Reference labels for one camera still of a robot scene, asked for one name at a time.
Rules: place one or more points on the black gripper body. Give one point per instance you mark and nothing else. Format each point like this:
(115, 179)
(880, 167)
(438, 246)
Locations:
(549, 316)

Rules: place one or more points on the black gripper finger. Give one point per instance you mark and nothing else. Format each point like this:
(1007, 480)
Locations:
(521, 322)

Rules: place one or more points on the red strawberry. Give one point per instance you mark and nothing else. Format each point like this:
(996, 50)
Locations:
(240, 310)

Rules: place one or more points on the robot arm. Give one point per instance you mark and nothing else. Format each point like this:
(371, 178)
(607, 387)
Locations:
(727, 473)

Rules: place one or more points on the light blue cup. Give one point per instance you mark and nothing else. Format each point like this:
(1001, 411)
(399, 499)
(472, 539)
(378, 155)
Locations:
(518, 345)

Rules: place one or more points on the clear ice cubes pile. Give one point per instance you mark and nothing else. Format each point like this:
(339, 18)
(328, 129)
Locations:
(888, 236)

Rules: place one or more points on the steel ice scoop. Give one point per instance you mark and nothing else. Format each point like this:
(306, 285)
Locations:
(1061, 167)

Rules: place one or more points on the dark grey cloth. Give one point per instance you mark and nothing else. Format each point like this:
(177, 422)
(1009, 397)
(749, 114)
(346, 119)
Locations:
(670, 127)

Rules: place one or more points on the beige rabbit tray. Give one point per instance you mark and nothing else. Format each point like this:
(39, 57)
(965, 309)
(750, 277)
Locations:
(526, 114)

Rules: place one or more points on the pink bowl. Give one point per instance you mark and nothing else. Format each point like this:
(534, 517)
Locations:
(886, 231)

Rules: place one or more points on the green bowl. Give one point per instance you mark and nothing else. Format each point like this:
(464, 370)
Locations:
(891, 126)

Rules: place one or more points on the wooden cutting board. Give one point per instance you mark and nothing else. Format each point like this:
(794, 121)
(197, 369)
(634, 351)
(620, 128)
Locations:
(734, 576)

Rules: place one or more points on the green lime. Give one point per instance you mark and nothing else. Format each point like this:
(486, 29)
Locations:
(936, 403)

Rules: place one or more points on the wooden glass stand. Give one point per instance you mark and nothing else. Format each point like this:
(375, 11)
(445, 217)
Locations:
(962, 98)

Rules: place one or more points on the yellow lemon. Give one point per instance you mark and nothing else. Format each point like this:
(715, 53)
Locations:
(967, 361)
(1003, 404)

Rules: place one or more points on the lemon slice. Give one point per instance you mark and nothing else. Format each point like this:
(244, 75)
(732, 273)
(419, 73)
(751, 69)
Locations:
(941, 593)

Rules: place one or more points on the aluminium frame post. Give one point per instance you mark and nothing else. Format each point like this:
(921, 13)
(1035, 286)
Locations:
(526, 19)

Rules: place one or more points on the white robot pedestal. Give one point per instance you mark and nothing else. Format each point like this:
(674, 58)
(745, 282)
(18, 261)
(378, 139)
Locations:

## DIRECTIONS FOR THIS TASK
From the records given above, copy all lines containing "wooden".

## EXERCISE RESPONSE
Rules: place one or more points on the wooden cutting board. Give one point per instance you mark and nothing else. Format each point like this:
Rules: place one or more points on the wooden glass stand. Give one point per instance you mark and nothing else. Format each point like this:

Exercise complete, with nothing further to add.